Hal itu, kata Bondan, dikarenakan VOC merupakan
perusahaan. Dalam setiap kebijakan yang dibuatnya tentu lebih mementingkan
untung-rugi, bukan masalah kesejahteraan penduduk. Selain itu, sumber daya
manusia saat itu juga masih terbatas.
Masalah yang datang juga tidak hanya itu. Batavia
dan Belanda barangkali mirip. Namun, kedua wilayah ini tidak serta-merta sama
dan orang Belanda bisa menduplikasi Amsterdam ke sebuah delta sungai di Jawa.
Yang paling kentara, misalnya, perbedaan curah hujan di Belanda dan Batavia.
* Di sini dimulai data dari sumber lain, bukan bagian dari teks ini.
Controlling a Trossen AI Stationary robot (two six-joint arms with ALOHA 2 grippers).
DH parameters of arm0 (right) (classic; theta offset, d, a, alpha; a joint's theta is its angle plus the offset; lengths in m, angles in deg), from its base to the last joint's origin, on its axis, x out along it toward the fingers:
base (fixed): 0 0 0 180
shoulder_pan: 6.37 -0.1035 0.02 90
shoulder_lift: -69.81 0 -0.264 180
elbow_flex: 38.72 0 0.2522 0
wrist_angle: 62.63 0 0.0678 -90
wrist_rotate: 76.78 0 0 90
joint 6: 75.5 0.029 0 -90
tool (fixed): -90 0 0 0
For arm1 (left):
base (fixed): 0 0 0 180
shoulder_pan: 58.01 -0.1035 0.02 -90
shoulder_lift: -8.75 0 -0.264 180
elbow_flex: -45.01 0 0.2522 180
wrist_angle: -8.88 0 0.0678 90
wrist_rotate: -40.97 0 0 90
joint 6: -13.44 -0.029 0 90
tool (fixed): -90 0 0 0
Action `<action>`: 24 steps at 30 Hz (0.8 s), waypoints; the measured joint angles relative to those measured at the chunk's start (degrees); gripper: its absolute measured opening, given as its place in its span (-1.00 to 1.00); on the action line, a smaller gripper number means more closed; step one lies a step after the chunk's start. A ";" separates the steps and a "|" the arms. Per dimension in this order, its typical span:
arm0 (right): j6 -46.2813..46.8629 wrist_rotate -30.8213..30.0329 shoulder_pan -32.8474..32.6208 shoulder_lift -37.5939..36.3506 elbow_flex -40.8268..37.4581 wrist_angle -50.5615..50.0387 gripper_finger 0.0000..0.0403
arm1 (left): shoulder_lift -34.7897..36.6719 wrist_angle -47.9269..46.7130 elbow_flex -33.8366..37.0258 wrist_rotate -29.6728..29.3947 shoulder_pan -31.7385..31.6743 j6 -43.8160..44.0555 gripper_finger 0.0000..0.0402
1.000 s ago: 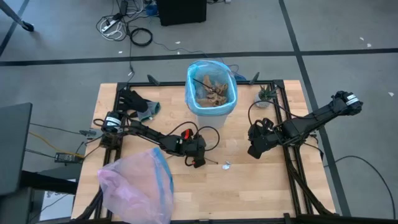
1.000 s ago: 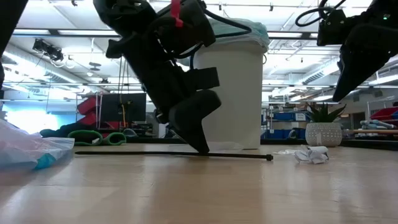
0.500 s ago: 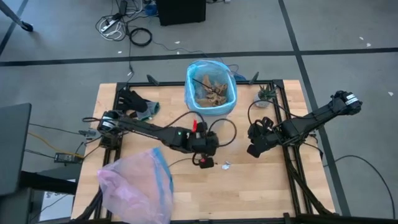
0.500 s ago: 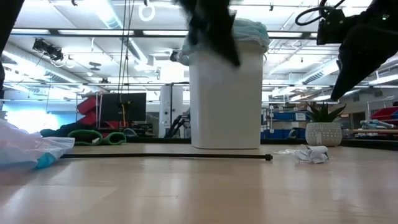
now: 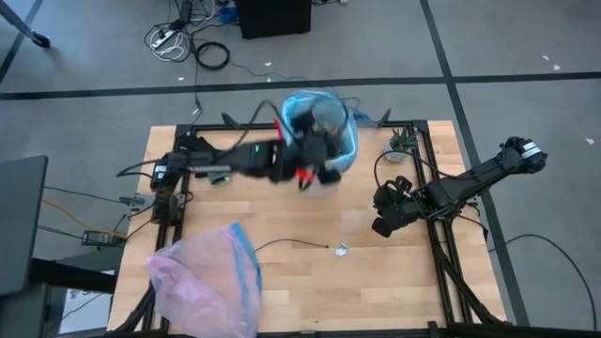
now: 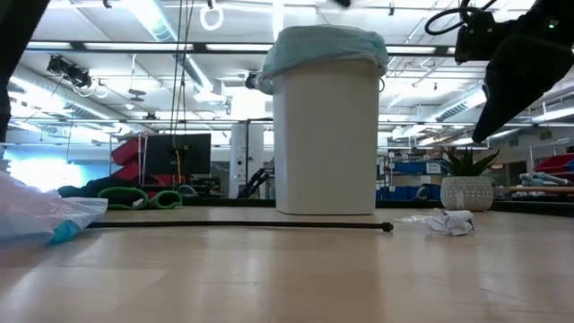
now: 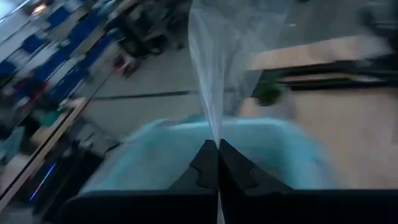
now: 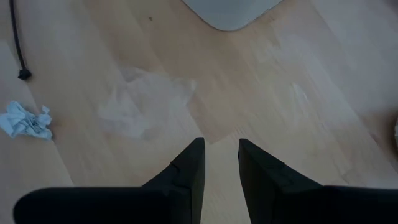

Jika di Belanda hujan turun setiap hari namun hanya gerimis, di Batavia curah
hujan dan jumlah air yang tumpah begitu tinggi. Banjir lagi-lagi tak bisa
dihindari.
Pada awal abad-20, upaya menanggulangi banjir
kembali dilakukan. Insinyur Herman van Breen adalah salah satu insinyur yang
menyiapkan rancangan untuk mengatasi banjir. Ia membuat dua banjir kanal, yakni
Banjir Kanal Barat dan Banjir Kanal Timur. Selain itu ia juga membuat beberapa
pintu air.
“Sebetulnya berhasil untuk mengatasi banjir pada
masanya. Kalau sekarang, tentu perlu direvitalisasi, perlu ditingkatkan lagi,
dan perlu dianalisa ulang karena kan daerah pemukiman dan tingkat daripada
kepadatan penduduk dan juga karakteristik wilayah sudah berubah,” ungkap
Bondan.
Apa yang terjadi di Jakarta saat ini merupakan buah
dari pemikiran orang-orang di dalamnya yang serba ingin moden sehingga
meninggalkan kearifan lokal dan lebih cenderung eksploitatif. Menurut Bondan,
sifat eksploitatif kita sebagian besar merupakan hasil dari mencontoh orang
Belanda yang eksploitatif terhadap alam.
Oleh karena itu, sebagai solusi untuk mengatasi
banjir di Jakarta yang telah menjadi masalah sejak dulu, Bondan mengingatkan,
bagaimana Belanda menangani banjir bisa menjadi satu rujukan dalam merancang
kebijakan. Penanganan jangka panjang dan komprhensif perlu dilakukan dari hulu
ke hilir. Bukan hanya melalui infrastruktur, melainkan juga menanamkan kembali
hubungan manusia dengan alam yang harmonis dan tidak eksploitatif.